‘Gemoedsrust ontleen je aan het besef dat het niet de dingen zijn die ons verontrusten maar onze interpretatie van de dingen.’
Irvin Yalom, Tegen de zon in kijken.
Dit citaat zou van een boeddhistische leraar kunnen komen, maar Yalom was een westerse psychotherapeut, bij mijn weten geen boeddhist, maar wel iemand met een zeer open geest. Ik had ook een andere passage uit een westers boek kunnen kiezen, zoals: ‘Afgunst, begeerte en ambitie houden de mens beperkt tot het universum van Maya. En wat is dat universum? Het is slechts een projectie van zijn afgunst, zijn begeerte en zijn ambitie.’ Dit schreef Frank Herbert in de roman ‘De Godenmakers.’ Herbert schreef in de jaren zestig de succesvolle sf-saga ‘Duin’ en putte voor de talrijke passages over spiritualiteit rijkelijk uit de boeddhisme geschriften.
Westers boeddhisme, praktijk van spiritueel individualisme of de vierde omwenteling van het wiel?
In de Stars wars-films is er de figuur van Yoda, een ‘Jedi Meester’, zowel een krijger als een oude wijze man. Hij heeft als geen ander door wat de gevaren zijn de verlokkingen van de macht die uitgaan van de Duistere Kant van de mens. De inzichten van Yoda klinken als aforismen uit de Zen en de Tao-traditie. Het boeddhisme heeft een plaats verworven in onze cultuur. Zij het dat die vaak beperkt blijft tot een boeddhabeeld in de tuin of tot de modieuze kreet: ‘lekker chillen met deze wiet, man. Ik voel me totaal zen.’

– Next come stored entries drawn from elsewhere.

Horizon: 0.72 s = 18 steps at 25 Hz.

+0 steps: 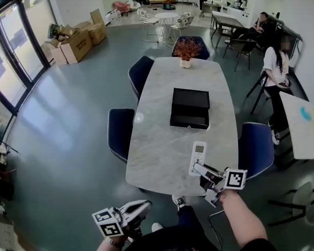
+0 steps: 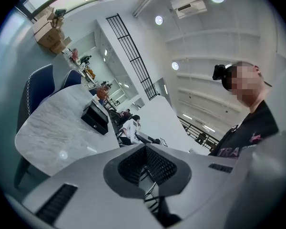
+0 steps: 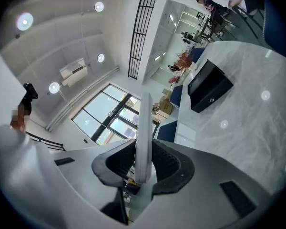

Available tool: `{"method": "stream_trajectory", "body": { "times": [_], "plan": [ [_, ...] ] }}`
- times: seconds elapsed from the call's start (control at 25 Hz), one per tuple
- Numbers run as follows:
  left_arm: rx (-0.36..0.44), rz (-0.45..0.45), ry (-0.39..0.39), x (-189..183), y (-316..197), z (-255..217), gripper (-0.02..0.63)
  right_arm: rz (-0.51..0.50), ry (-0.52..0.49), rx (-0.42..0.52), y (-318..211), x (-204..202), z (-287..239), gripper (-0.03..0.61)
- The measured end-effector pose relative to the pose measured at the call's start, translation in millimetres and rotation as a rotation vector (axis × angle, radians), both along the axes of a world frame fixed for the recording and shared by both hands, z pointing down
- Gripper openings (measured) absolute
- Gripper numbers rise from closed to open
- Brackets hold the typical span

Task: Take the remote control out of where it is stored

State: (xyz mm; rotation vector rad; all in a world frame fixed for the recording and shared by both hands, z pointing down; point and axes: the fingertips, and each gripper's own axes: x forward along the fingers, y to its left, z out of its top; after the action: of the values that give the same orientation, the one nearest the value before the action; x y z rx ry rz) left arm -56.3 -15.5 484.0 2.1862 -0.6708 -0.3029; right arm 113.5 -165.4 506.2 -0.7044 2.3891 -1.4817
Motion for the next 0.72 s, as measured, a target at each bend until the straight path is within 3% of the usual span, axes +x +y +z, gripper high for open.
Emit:
{"method": "stream_trajectory", "body": {
  "times": [0.44, 0.72],
  "plan": [
    [0.018, 0.118, 0.004, -3.3, 88.3, 5.1, 0.006, 0.044, -0.065, 0.000, 149.5, -26.1, -1.3, 0.112],
    [0.007, 0.157, 0.012, 8.4, 110.3, 14.6, 0.005, 0.020, -0.053, 0.010, 216.9, -37.8, -0.9, 0.112]
  ]
}}
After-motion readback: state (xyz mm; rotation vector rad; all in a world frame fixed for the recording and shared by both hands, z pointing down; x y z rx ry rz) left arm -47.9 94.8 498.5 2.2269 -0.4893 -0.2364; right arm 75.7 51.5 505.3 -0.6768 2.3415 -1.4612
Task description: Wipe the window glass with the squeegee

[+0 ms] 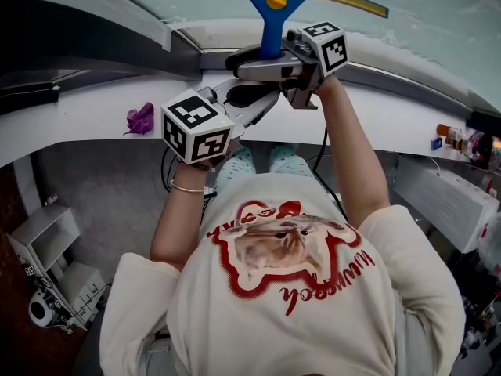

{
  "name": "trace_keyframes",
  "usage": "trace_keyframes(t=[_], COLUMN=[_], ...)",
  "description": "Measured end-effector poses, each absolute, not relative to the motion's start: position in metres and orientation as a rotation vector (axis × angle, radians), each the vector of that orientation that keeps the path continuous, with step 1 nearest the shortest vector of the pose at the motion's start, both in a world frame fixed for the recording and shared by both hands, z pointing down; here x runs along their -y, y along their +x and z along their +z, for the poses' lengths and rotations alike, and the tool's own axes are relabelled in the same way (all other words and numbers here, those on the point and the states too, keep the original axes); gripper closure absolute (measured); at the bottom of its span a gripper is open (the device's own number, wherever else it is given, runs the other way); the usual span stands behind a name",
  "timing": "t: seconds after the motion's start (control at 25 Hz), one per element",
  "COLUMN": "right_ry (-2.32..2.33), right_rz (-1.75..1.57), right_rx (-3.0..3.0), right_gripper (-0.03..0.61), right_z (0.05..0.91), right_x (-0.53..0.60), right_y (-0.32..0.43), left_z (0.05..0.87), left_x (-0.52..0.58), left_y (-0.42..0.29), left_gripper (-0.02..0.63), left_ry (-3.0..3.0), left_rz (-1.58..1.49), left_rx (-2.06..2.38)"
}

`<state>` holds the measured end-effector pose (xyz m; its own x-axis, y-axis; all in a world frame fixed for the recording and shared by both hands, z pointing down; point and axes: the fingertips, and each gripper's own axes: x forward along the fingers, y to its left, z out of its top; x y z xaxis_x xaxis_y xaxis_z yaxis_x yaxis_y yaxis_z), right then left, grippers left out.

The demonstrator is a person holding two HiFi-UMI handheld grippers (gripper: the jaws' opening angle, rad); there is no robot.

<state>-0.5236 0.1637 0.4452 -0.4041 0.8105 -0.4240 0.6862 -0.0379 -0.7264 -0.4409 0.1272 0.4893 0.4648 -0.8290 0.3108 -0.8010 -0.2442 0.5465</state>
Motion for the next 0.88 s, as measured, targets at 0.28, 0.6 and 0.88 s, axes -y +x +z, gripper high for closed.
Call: trace_keyframes(t=[0.28,0.6,0.88], right_ry=[-1.628,-1.612,-1.598], right_rz=[1.465,1.502,1.512], right_rx=[2.063,2.045,2.031], right_gripper=[0.436,0.434,0.433], right_z=[0.456,0.471,0.483], right_x=[-0.164,-0.165,-0.165], right_y=[-0.522,-0.521,-0.520], left_z=[0.500,0.514,0.525], left_x=[-0.129,-0.130,-0.130], left_y=[-0.439,-0.437,-0.435], left_gripper=[0.607,0.607,0.607], left_ry=[2.039,2.015,1.993], left_rz=[-0.064,-0.062,-0.064], left_rx=[1.330,1.303,1.287])
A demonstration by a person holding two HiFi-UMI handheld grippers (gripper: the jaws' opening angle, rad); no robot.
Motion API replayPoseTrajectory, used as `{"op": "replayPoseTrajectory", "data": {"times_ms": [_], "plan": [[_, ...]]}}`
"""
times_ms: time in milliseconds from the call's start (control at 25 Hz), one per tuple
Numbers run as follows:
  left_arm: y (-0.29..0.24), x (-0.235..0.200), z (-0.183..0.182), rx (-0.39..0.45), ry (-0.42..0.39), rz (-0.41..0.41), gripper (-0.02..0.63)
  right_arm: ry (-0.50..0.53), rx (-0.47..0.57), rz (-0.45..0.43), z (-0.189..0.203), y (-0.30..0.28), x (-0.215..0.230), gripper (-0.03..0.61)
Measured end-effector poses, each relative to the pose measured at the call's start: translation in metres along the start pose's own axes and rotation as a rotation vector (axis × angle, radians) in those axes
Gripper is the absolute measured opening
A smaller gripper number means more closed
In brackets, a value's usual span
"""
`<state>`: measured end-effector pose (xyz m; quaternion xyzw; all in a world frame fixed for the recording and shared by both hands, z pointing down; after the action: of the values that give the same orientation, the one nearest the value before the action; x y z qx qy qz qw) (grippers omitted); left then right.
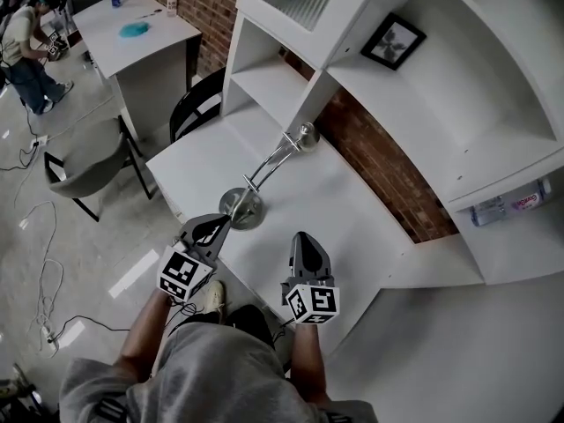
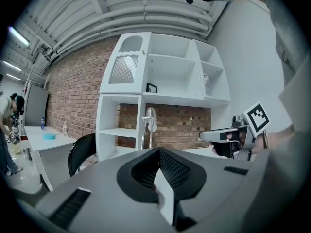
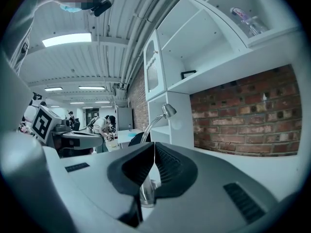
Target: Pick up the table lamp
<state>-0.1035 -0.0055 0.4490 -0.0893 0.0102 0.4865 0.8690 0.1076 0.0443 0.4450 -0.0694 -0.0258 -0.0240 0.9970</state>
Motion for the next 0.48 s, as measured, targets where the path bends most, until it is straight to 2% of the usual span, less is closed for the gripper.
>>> {"op": "replayPoseTrajectory", "data": {"times_ms": [480], "plan": [[-0.030, -0.026, 0.012, -0.013, 0.022, 0.024, 0.003, 0.002, -0.030, 0.034, 0.004, -0.030, 0.021, 0.023]]}}
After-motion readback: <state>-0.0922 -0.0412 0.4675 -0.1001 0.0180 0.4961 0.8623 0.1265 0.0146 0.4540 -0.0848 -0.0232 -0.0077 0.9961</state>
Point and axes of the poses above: the fingertips, and each gripper's own axes: y backward along the fingers, x to its right, z out of its underside, the point moved 5 cm from there along y, backward along the fingers, and after that the axes turned 10 degrees about z, right-handed, at the moved point
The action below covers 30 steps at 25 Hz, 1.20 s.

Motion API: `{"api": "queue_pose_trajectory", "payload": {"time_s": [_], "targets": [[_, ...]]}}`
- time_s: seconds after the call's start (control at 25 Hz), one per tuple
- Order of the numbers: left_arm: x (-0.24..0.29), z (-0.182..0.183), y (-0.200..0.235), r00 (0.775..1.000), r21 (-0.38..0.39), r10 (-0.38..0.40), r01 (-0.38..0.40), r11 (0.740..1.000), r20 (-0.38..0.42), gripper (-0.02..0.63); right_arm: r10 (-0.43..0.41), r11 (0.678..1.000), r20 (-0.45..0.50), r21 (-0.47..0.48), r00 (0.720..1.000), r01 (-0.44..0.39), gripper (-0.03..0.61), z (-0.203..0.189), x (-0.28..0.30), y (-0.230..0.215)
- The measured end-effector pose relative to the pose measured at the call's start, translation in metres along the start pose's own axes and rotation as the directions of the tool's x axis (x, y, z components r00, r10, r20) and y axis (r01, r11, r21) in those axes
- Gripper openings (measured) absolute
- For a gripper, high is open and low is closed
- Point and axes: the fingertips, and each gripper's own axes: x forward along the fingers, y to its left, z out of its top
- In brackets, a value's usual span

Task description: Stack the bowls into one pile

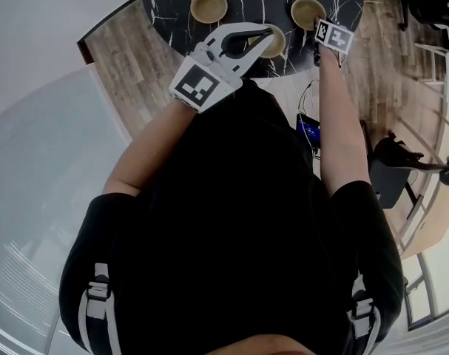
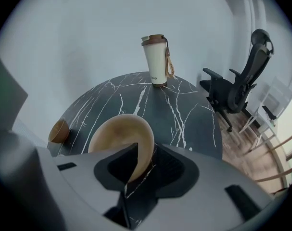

Het boeddhisme dringt zich niet op en is daarom geen bedreigende nieuwe kerk of sekte. Leraren zoals Thich Nhat Hanh en de Dalai Lama benadrukken steeds opnieuw dat we onze eigen religieuze traditie niet moeten opgeven om boeddhisme te praktiseren. De Britse schrijver Aldous Huxley benoemde de overeenkomsten tussen religies, mystieke tradities en filosofie als ‘de eeuwige wijsheid.’ Wijsheid is per definitie universeel.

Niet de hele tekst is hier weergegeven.